### [WHAT THE TASK ASKS]
Only the pictures are to be omitted; everything else in the listing must be reproduced exactly.

### [MATERIAL PROVIDED]
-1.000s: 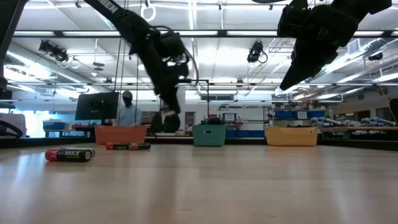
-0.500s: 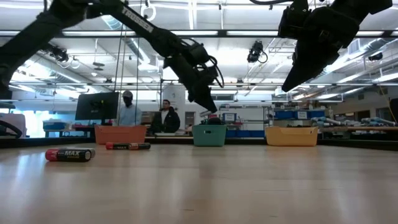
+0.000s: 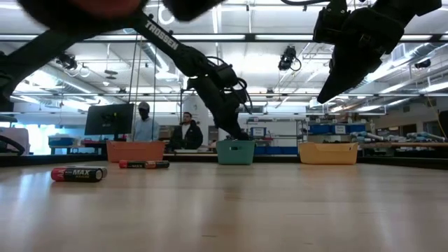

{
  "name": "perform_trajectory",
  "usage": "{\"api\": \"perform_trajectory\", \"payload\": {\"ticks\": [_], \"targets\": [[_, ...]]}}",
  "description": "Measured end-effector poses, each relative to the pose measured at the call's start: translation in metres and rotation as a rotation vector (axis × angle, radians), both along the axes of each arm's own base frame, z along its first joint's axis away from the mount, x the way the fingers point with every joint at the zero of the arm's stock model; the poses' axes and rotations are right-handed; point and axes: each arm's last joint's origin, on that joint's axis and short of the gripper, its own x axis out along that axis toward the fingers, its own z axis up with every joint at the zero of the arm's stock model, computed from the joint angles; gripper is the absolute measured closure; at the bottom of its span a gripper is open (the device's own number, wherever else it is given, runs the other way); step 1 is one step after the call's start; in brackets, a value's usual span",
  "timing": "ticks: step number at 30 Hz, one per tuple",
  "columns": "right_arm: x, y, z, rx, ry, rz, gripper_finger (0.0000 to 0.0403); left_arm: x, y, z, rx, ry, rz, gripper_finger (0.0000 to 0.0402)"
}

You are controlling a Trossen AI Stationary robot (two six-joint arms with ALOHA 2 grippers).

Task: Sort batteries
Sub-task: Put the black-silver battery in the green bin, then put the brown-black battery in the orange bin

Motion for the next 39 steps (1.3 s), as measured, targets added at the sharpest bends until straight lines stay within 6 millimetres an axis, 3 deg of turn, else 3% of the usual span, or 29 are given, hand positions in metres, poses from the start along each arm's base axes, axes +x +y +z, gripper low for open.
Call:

### [ANSWER AREA]
-1.000s: 
-0.500s: 
+0.000s: 

{
  "name": "perform_trajectory",
  "usage": "{\"api\": \"perform_trajectory\", \"payload\": {\"ticks\": [_], \"targets\": [[_, ...]]}}",
  "description": "Measured end-effector poses, each relative to the pose measured at the call's start: translation in metres and rotation as a rotation vector (axis × angle, radians), both along the axes of each arm's own base frame, z along its first joint's axis away from the mount, x the way the fingers point with every joint at the zero of the arm's stock model; the poses' axes and rotations are right-handed; point and axes: each arm's last joint's origin, on that joint's axis and short of the gripper, its own x axis out along that axis toward the fingers, its own z axis up with every joint at the zero of the arm's stock model, computed from the joint angles; gripper is the absolute measured closure; at the bottom of its span a gripper is open (the device's own number, wherever else it is given, runs the other way); step 1 is one step after the call's start; in brackets, a value's usual span",
  "timing": "ticks: step number at 30 Hz, one per tuple",
  "columns": "right_arm: x, y, z, rx, ry, rz, gripper_finger (0.0000 to 0.0403); left_arm: x, y, z, rx, ry, rz, gripper_finger (0.0000 to 0.0402)"
}

You are controlling a Trossen AI Stationary robot (two six-joint arms with ALOHA 2 grippers).

Task: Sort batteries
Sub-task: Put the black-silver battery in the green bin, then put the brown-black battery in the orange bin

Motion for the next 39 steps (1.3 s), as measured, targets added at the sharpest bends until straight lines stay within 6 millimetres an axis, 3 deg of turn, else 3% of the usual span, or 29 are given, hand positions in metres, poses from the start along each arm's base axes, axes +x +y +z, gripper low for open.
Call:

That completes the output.